Chicagoans are understandably wary of privatization deals, where the city sells off public services to private contractors for an immediate payoff. But still, the deals are in the works -- everything from airports to the lottery may have private-sector involvement in its future.
Add water to the list, say two nonprofit groups. And watch out.
A Monday night forum co-sponsored by nationwide nonprofit Food & Water Watch and the Public Interest Research Group will discuss the possible privatization of Chicago water utilities. The groups argue that such a move would lead to more expensive and dirtier water for the city.
Flyers announcing the forum described water privatization as "another short-sighted sale that could hit you in the pocketbook and threaten your access to clean water."

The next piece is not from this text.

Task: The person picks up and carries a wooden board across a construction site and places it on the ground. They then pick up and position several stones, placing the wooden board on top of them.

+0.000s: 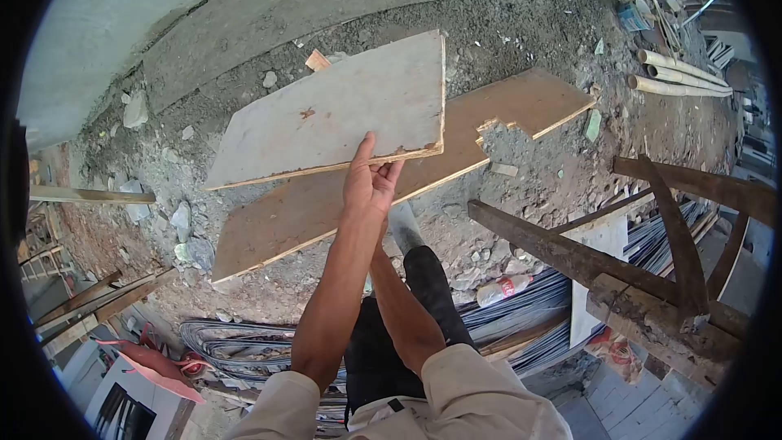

Chicago's two great experiments with privatization thus far have had decidedly mixed results. In both cases -- the 99-year lease of the Chicago Skyway in 2004, and the 75-year lease of Chicago's parking meters in 2008 -- rates have gone up steeply since privatization. And in both cases, the city has used the influx in cash to pay off short-term operating expenses instead of reinvesting or saving the money, so that much of the over $2 billion that the leases generated is already gone with many decades of private control remaining.
Still, some fiscal conservatives favor privatization as a means of making the city's services more efficient and reducing its expenses.
Laurence Msall of the Civic Federation is one such advocate. Provided that the contract is made through competitive bidding and the city invests its proceeds properly, Msall believes that water privatization is a good deal for Chicago.
"I don't know that the citizens of Chicago care very much who is providing their water as long as it's of high quality and safe," he told the Community Media Workshop.
Other advocates for the deal point out that many towns and cities are perfectly happy with water delivered from private companies instead of municipal agencies.
But a number of villages in Illinois have had less than rosy experiences with water privatization. CMW reports that after repeated and steep rate increases, and an attorney general's investigation into murky record-keeping, Illinois American Water has provoked the ire of many of its municipal clients.
Now, Homer Glen, Bolingbrook, Woodridge, Romeoville and Lemont are banding together to buy back their privatized water. As Homer Glen Mayor Jim Daley told the Homer Horizon:
The only solution to these outrageous rate increases is to buy the system. IAW has come back to the trough too many times; they have been very piggish about their rates. The residents are fed up and it is our responsibility to find a solution.
Tonight's forum on Chicago water privatization is unabashedly opposed to such a deal. The title of the flyer announcing the discussion is "Preventing Another Taxpayer Ripoff." The event is free, and will be held at the Chopin Theater, 1543 W. Division, at 7 p.m.